I subscribe to a fun video series on YouTube called “minute physics” — as the title implies, it typically sends me short videos that explain some sort of concept in physics.
Today, I got this, via email:
The incongruity between the source — minute physics — and the topic — unrest in Venezuela — intrigued me. So I decided to start my morning by watching this six-minute video that explains daily life in Venezuela. The video describes an interaction between a US physics professor and his friend in Venezuela named Ever Salazar. Ever lives in Ciudad Guyana and teaches at a university there. He also works as an illustrator for Minute Earth, which I’m guessing is affiliated with Minute Physics.
The whole video is well done and is worth watching. It’s mostly real clips from Venezuela — not stick figures. It does a nice job of getting people up to speed with the protests that are raging throughout Venezuela.
For this blog post, I want to focus on a picture from the video that describes how cheap gas is in Venezuela. This picture was so absurd that it made me think “that can’t be right!”
I mean, if gas in Venezuela really costs just six cents for 10 gallons, that means it’s less than half a cent for a gallon. That seems crazy.
So I did what we all want our students to do in today’s world — I checked it out for myself by doing some research. I searched for “gas prices in Venezuela” and I found this article, Venezuela May Meet New Reality, and New Price, at the Pump, from the January 2014 New York Times. The article describes how gas prices in Venezuela are hugely subsidized by the Venezuelan government.
It opens by noting that it may be time to raise gas prices in Venezuela:
Venezuela has the world’s cheapest gasoline, about 6 cents a gallon, a price so low that drivers often fill their tanks for less than a dollar and tip the gas station attendant more than the cost of the fuel pumped into their cars.
With their country holding the world’s largest estimated oil reserves, many Venezuelans consider cheap gas almost an inalienable right of citizenship — a coveted remnant of the boom days when Venezuela saw itself riding its oil riches to a first world dream of wealth and status.
But the illusion of inexhaustible wealth that every citizen can effortlessly tap into at the nearest gas station may finally crash into hard reality. President Nicolás Maduro has called for what was once unthinkable: It is time, he has said, to raise the price at the pump.
So it’s not 6 cents for 10 gallons — as the video showed — but it is remarkably cheap at 6 cents per gallon. I just filled my car up for nearly $3.60 per gallon, so that means gas in Venezuela is sixty times cheaper than in Durham, NC.
And that’s applied math in the real world.
But let’s not stop there. I’m now intrigued by the story of Ever’s life in Venezuela — the cars burning in the streets and the tear gas and the lack of basic food items like food and bread. I also want to learn more about the city in Venezuela where he lives, Ciudad Guyana — here’s a screen shot from the video:
Apparently, it’s a city with about a million people and is the sixth largest city, by population, in Venezuela.

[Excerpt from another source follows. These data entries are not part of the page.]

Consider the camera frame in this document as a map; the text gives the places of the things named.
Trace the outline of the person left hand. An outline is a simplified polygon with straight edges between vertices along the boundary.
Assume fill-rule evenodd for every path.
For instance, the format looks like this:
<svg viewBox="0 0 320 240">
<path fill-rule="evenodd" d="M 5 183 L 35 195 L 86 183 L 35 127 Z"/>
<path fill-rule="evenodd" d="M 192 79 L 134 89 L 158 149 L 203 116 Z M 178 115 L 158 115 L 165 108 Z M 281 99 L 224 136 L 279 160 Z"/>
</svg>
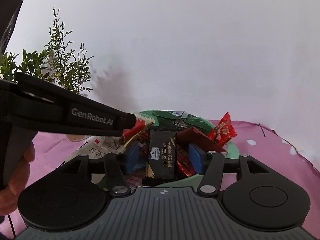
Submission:
<svg viewBox="0 0 320 240">
<path fill-rule="evenodd" d="M 35 148 L 33 142 L 31 142 L 12 173 L 8 186 L 1 191 L 1 216 L 8 215 L 17 209 L 18 197 L 25 189 L 30 175 L 30 163 L 34 159 Z"/>
</svg>

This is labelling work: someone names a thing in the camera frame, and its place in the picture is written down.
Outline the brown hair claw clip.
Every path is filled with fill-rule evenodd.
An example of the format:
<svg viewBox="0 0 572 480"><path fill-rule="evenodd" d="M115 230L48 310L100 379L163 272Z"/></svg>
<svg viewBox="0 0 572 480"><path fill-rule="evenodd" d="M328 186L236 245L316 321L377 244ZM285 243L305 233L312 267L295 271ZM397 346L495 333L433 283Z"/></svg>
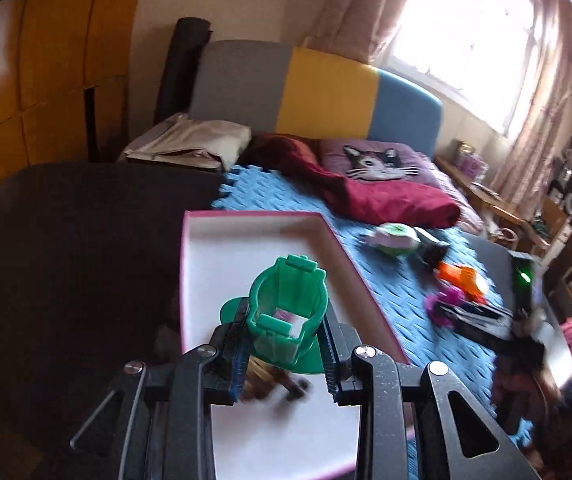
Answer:
<svg viewBox="0 0 572 480"><path fill-rule="evenodd" d="M246 369L242 395L243 402L264 401L277 388L285 390L284 400L295 402L304 399L311 391L310 382L299 376L294 376L282 368L252 356Z"/></svg>

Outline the green cup holder toy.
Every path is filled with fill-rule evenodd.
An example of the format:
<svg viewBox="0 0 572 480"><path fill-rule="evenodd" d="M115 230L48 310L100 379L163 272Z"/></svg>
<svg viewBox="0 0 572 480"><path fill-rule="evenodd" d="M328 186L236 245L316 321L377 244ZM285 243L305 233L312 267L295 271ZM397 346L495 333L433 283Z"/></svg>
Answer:
<svg viewBox="0 0 572 480"><path fill-rule="evenodd" d="M316 333L329 296L326 271L316 261L277 258L254 279L244 299L252 356L296 374L322 373Z"/></svg>

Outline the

I just looked up a list of cities in Venezuela from Wikipedia, and I was struck that the four largest cities in Venezuela — Caracas, Maracaibo, Valencia, and Barquisimeto — were all founded in the 1500s (Ciudad Guyana is a newcomer — it was founded in 1961).
Imagine giving students time to explore whatever aspect of this video interested them most — Venezuela’s economy, its oil industry, its current political situation, its colonial history dating back to the 1500s. They would learn communication skills and research skills at the same time as they expanded their world view.
We could even have students blog about what they learned (they could call their blog some variation of “What I Learned Today”) so their parents and friends could learn along with them.
Postscript — this excerpt from that New York Times article does a nice job of explaining how the gas subsidy in Venezuela might be contributing to the unrest in the country — it benefits the rich more than the poor:
Venezuelans use about 323,000 barrels of gasoline a day, Mr. Ramírez said last year. And despite having enormous oil reserves, Venezuela has imported tens of thousands of barrels of gasoline a day from the United States over the last two years, according to the Energy Information Administration in Washington, because of problems at refineries. So in effect, the Venezuelan government has been paying market prices — which averaged about $2.70 a gallon last year — to import gasoline that it gives away almost for free.
“This is a crazy subsidy,” said Francisco J. Monaldi, a visiting professor of public policy at the Harvard Kennedy School of Government who studies national oil companies in Latin America.
He said the lost income from fuel subsidies was more than what the government spent on education and health care combined.
Despite the socialist orientation of Venezuela’s government, the wealthy and middle class benefit greatly from the fuel subsidy because they are more likely to have a car, while the poor primarily benefit through the effect on mass transportation fares. Two researchers at the Harvard Kennedy School, José Ramón Morales and Douglas Barrios, calculated that the value of the gasoline subsidy for the top 10 percent of households in 2010 was about $3,755 a year, compared with $506 a year for the bottom 10 percent.